PROBLEM: An exact reproduction of all the entries below is required.

STORED DATA:
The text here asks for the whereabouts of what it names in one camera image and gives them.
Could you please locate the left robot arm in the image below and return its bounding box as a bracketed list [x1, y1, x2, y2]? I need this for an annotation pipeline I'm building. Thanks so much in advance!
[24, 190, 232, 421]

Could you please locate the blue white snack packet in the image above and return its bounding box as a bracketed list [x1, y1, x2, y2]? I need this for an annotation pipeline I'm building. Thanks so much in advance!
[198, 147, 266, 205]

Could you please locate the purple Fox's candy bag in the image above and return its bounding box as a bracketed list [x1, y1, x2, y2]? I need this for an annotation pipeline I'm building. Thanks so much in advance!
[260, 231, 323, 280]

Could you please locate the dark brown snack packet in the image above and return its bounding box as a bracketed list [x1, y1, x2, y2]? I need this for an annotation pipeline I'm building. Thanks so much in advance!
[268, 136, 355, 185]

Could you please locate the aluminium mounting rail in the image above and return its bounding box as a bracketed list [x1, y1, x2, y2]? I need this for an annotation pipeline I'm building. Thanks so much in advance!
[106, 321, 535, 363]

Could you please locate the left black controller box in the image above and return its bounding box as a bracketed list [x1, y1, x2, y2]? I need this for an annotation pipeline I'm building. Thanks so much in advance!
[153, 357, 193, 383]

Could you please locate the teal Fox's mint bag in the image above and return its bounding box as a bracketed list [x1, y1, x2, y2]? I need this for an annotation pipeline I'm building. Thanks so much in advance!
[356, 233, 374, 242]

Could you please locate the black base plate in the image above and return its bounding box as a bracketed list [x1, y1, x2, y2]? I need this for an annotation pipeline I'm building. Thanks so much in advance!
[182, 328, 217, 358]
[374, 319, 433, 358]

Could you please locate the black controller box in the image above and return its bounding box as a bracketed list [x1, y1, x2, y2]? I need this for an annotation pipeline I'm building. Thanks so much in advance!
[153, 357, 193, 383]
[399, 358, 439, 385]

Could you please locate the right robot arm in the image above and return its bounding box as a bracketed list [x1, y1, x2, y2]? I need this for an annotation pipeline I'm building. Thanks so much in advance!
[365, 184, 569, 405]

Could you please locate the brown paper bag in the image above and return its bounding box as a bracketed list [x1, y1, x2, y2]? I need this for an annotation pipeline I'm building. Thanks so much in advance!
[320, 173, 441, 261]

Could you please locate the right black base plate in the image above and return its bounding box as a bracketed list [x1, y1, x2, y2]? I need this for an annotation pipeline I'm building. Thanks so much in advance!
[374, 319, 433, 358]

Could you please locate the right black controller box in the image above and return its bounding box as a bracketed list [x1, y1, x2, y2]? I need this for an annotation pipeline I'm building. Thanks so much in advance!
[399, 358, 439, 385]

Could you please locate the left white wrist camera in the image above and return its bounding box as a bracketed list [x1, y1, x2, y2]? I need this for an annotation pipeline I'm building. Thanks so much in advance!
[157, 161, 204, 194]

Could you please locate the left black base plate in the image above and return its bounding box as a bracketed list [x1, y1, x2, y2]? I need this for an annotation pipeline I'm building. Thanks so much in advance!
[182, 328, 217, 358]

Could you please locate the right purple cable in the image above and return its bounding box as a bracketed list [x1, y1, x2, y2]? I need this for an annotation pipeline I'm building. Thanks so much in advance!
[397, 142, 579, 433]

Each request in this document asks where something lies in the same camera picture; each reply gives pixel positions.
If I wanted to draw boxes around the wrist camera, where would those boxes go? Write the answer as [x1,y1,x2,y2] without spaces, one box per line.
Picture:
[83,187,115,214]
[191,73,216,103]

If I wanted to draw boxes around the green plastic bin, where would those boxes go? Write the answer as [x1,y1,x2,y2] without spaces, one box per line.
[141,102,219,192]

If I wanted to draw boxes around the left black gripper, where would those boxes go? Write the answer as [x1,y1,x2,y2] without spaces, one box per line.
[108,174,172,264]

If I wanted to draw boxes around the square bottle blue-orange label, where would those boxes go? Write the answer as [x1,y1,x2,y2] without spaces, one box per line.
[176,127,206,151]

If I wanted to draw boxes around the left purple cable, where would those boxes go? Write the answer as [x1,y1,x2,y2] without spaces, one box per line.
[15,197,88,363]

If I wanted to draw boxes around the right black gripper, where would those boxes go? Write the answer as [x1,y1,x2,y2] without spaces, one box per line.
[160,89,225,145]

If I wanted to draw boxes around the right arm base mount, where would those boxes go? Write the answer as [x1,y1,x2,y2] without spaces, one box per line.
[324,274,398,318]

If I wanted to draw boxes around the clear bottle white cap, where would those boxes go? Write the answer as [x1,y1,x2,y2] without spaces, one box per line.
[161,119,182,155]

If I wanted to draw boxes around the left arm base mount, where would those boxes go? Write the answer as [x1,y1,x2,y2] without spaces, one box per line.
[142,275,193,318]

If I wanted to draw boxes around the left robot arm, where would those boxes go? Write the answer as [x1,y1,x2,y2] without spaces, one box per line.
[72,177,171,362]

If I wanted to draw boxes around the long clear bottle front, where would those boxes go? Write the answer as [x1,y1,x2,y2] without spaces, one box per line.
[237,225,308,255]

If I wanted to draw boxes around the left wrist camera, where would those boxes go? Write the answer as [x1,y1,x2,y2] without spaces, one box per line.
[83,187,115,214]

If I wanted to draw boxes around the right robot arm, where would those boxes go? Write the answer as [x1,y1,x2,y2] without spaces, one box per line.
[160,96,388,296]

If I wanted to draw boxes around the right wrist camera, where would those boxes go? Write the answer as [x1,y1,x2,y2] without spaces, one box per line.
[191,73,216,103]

WRITTEN SOLUTION:
The text here asks for the whereabouts of what it names in one camera image and gives them.
Could you please locate the left robot arm in the image below and return its bounding box as a bracketed list [x1, y1, x2, y2]? I need this for an annotation pipeline I'm building. Thanks so much in advance!
[24, 190, 232, 421]

Could you please locate the blue white snack packet in the image above and return its bounding box as a bracketed list [x1, y1, x2, y2]? I need this for an annotation pipeline I'm building. Thanks so much in advance!
[198, 147, 266, 205]

Could you please locate the purple Fox's candy bag in the image above and return its bounding box as a bracketed list [x1, y1, x2, y2]? I need this for an annotation pipeline I'm building. Thanks so much in advance!
[260, 231, 323, 280]

Could you please locate the dark brown snack packet in the image above and return its bounding box as a bracketed list [x1, y1, x2, y2]? I need this for an annotation pipeline I'm building. Thanks so much in advance!
[268, 136, 355, 185]

Could you please locate the aluminium mounting rail in the image above and return its bounding box as a bracketed list [x1, y1, x2, y2]? I need this for an annotation pipeline I'm building. Thanks so much in advance!
[106, 321, 535, 363]

Could you please locate the left black controller box in the image above and return its bounding box as a bracketed list [x1, y1, x2, y2]? I need this for an annotation pipeline I'm building. Thanks so much in advance!
[153, 357, 193, 383]

Could you please locate the teal Fox's mint bag in the image above and return its bounding box as a bracketed list [x1, y1, x2, y2]? I need this for an annotation pipeline I'm building. Thanks so much in advance!
[356, 233, 374, 242]

Could you please locate the black base plate in the image above and return its bounding box as a bracketed list [x1, y1, x2, y2]? I need this for an annotation pipeline I'm building. Thanks so much in advance!
[182, 328, 217, 358]
[374, 319, 433, 358]

Could you please locate the black controller box in the image above and return its bounding box as a bracketed list [x1, y1, x2, y2]? I need this for an annotation pipeline I'm building. Thanks so much in advance!
[153, 357, 193, 383]
[399, 358, 439, 385]

Could you please locate the right robot arm in the image above and return its bounding box as a bracketed list [x1, y1, x2, y2]? I need this for an annotation pipeline I'm building. Thanks so much in advance!
[365, 184, 569, 405]

Could you please locate the brown paper bag in the image above and return its bounding box as a bracketed list [x1, y1, x2, y2]? I need this for an annotation pipeline I'm building. Thanks so much in advance!
[320, 173, 441, 261]

Could you please locate the right black base plate in the image above and return its bounding box as a bracketed list [x1, y1, x2, y2]? I need this for an annotation pipeline I'm building. Thanks so much in advance!
[374, 319, 433, 358]

Could you please locate the right black controller box in the image above and return its bounding box as a bracketed list [x1, y1, x2, y2]? I need this for an annotation pipeline I'm building. Thanks so much in advance!
[399, 358, 439, 385]

Could you please locate the left white wrist camera in the image above and return its bounding box as a bracketed list [x1, y1, x2, y2]? I need this for an annotation pipeline I'm building. Thanks so much in advance!
[157, 161, 204, 194]

Could you please locate the left black base plate in the image above and return its bounding box as a bracketed list [x1, y1, x2, y2]? I need this for an annotation pipeline I'm building. Thanks so much in advance!
[182, 328, 217, 358]

Could you please locate the right purple cable in the image above and return its bounding box as a bracketed list [x1, y1, x2, y2]? I need this for an annotation pipeline I'm building. Thanks so much in advance!
[397, 142, 579, 433]

Each request in this document asks where something lies in the same camera picture; each reply gives pixel positions.
If I wanted to draw boxes around the wrist camera, where would those boxes go? Write the answer as [x1,y1,x2,y2] without spaces, one box per line.
Picture:
[83,187,115,214]
[191,73,216,103]

If I wanted to draw boxes around the green plastic bin, where would those boxes go? Write the answer as [x1,y1,x2,y2] without spaces, one box per line.
[141,102,219,192]

If I wanted to draw boxes around the left black gripper, where would those boxes go? Write the answer as [x1,y1,x2,y2] without spaces, one box per line.
[108,174,172,264]

If I wanted to draw boxes around the square bottle blue-orange label, where would those boxes go? Write the answer as [x1,y1,x2,y2] without spaces, one box per line.
[176,127,206,151]

If I wanted to draw boxes around the left purple cable, where would those boxes go? Write the answer as [x1,y1,x2,y2] without spaces, one box per line.
[15,197,88,363]

If I wanted to draw boxes around the right black gripper, where would those boxes go? Write the answer as [x1,y1,x2,y2] without spaces, one box per line.
[160,89,225,145]

If I wanted to draw boxes around the right arm base mount, where would those boxes go? Write the answer as [x1,y1,x2,y2] without spaces, one box per line.
[324,274,398,318]

If I wanted to draw boxes around the clear bottle white cap, where would those boxes go? Write the answer as [x1,y1,x2,y2] without spaces, one box per line.
[161,119,182,155]

If I wanted to draw boxes around the left arm base mount, where would those boxes go? Write the answer as [x1,y1,x2,y2] without spaces, one box per line.
[142,275,193,318]

If I wanted to draw boxes around the left robot arm, where would those boxes go? Write the answer as [x1,y1,x2,y2] without spaces, one box per line.
[72,177,171,362]

If I wanted to draw boxes around the long clear bottle front, where would those boxes go? Write the answer as [x1,y1,x2,y2] without spaces, one box per line.
[237,225,308,255]

If I wanted to draw boxes around the left wrist camera, where would those boxes go? Write the answer as [x1,y1,x2,y2] without spaces, one box per line.
[83,187,115,214]

If I wanted to draw boxes around the right robot arm, where would those boxes go? Write the answer as [x1,y1,x2,y2] without spaces, one box per line.
[160,96,388,296]

If I wanted to draw boxes around the right wrist camera, where would those boxes go? Write the answer as [x1,y1,x2,y2] without spaces, one box per line.
[191,73,216,103]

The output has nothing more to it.